#### [REQUIREMENT]
Look below for the line that contains "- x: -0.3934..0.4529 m", then copy it and each following line exactly, through and including the line that contains "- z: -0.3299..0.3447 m".

#### [INFORMATION SUPPLIED]

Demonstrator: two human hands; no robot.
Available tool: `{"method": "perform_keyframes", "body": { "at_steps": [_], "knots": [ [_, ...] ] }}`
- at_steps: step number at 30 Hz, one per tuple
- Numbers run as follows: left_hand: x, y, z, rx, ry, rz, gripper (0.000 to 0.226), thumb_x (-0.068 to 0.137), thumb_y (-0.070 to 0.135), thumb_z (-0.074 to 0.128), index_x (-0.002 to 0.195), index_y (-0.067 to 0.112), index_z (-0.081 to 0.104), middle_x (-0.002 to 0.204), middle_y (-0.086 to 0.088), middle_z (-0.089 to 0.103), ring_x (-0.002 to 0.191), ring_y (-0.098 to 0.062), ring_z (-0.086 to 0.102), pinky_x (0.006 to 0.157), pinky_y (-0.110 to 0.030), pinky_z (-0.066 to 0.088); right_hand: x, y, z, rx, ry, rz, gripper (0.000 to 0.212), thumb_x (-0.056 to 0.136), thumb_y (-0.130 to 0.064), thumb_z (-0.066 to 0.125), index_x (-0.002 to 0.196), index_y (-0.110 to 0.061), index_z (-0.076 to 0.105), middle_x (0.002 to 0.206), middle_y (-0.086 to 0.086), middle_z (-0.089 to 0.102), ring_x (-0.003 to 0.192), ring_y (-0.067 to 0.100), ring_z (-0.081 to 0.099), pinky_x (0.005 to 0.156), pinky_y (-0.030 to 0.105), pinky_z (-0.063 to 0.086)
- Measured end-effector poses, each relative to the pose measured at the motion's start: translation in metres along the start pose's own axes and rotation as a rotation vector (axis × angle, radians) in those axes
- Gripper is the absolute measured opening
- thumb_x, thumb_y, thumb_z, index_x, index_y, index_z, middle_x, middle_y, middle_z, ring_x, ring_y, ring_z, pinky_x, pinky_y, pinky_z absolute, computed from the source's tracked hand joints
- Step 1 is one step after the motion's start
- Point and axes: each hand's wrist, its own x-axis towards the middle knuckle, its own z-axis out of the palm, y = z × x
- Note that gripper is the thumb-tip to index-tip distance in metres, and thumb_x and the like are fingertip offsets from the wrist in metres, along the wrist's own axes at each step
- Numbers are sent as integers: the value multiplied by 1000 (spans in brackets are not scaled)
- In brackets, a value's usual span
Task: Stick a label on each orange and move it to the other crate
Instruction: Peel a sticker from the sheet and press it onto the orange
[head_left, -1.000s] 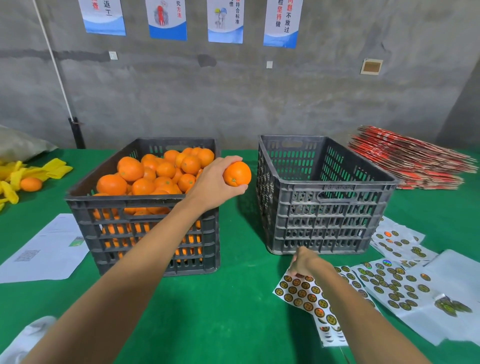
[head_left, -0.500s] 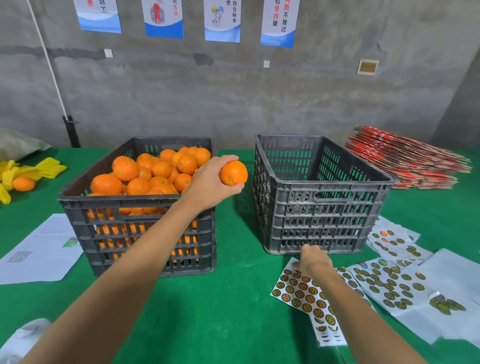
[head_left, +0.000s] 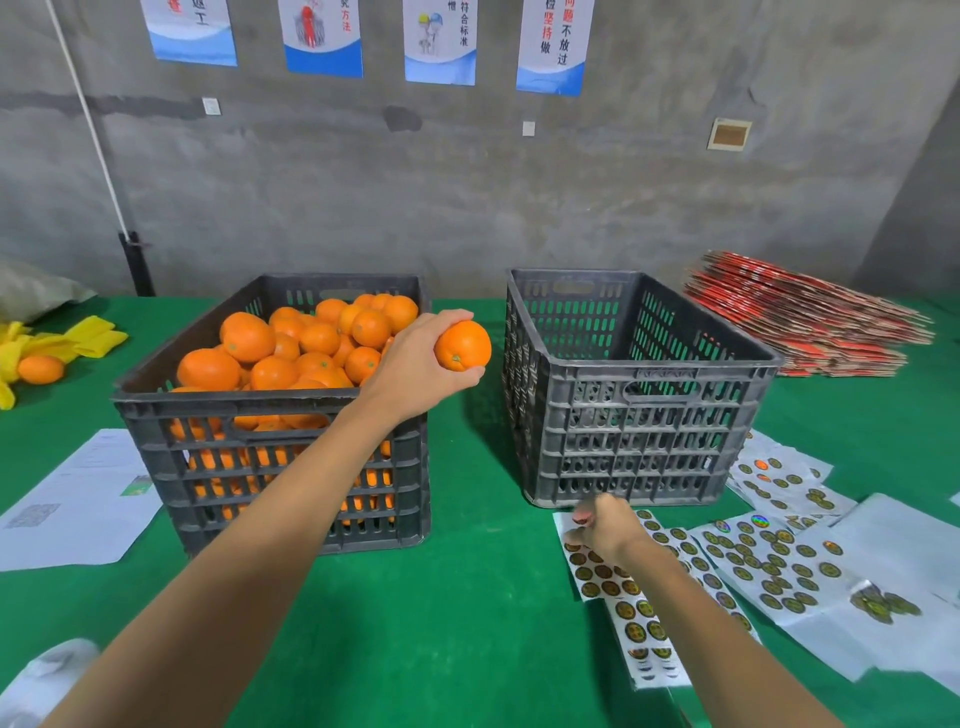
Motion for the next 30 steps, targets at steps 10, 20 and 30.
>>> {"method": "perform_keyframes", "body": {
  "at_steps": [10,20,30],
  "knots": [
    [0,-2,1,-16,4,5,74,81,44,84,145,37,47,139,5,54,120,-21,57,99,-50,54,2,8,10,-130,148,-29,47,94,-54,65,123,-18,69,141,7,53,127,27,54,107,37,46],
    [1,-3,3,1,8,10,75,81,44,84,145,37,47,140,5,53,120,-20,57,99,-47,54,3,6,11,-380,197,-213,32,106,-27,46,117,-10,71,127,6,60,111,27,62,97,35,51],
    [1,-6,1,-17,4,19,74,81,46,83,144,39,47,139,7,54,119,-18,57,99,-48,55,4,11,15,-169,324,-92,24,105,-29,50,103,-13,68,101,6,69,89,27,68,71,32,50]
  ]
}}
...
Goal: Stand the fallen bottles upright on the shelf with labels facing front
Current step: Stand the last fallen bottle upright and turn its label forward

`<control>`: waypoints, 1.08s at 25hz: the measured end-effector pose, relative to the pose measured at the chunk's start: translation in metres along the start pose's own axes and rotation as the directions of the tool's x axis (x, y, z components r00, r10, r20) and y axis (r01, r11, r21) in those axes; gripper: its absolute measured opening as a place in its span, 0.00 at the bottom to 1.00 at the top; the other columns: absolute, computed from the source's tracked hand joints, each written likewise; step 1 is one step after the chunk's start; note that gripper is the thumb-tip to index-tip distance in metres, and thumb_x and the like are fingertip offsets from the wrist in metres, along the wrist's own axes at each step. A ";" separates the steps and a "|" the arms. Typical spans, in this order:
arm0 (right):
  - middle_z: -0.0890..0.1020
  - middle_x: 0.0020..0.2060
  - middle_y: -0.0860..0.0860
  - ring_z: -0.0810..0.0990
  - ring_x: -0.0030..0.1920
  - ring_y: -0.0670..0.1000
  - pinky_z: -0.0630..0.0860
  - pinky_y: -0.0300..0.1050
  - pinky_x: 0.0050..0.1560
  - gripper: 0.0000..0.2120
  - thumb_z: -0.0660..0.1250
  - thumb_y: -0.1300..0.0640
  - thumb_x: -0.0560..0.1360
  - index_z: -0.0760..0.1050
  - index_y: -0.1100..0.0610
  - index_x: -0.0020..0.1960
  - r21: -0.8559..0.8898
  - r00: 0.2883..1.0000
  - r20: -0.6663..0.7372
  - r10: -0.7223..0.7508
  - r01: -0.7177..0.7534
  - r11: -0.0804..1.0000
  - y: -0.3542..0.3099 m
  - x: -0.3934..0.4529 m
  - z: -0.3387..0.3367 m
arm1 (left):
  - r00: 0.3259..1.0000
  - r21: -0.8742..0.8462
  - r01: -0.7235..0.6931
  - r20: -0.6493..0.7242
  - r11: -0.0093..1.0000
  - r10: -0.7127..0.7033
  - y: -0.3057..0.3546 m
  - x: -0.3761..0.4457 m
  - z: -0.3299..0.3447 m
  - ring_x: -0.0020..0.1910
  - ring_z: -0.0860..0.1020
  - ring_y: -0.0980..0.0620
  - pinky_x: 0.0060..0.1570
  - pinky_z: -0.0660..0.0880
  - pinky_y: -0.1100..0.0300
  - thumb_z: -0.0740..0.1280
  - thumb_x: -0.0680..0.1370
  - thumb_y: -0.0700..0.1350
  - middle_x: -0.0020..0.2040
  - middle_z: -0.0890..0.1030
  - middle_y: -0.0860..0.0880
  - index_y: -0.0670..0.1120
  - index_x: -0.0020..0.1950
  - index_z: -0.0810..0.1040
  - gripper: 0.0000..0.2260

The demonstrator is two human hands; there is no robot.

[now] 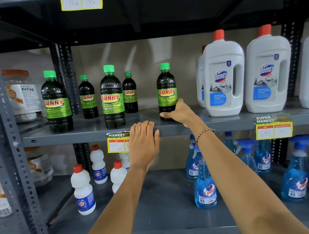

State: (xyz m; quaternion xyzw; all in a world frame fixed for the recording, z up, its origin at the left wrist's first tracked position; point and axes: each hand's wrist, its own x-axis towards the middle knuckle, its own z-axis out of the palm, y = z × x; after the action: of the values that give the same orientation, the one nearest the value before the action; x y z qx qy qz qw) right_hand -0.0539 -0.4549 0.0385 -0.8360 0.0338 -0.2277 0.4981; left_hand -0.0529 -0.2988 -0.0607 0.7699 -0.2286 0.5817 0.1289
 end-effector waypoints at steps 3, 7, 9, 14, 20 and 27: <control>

#### [RESPONSE TO THE EXERCISE]
  - x: -0.3934..0.4529 m
  - z: -0.3387..0.3367 m
arm1 (left):
  - r00: 0.3259..1.0000
  - r21: -0.8742..0.8462
  - r01: -0.7235..0.6931
  - r20: -0.6493..0.7242
  - r11: -0.0093..1.0000
  - r10: -0.7127..0.7033
  - y: -0.3057..0.3546 m
  - x: -0.3761..0.4457 m
  - z: -0.3299..0.3447 m

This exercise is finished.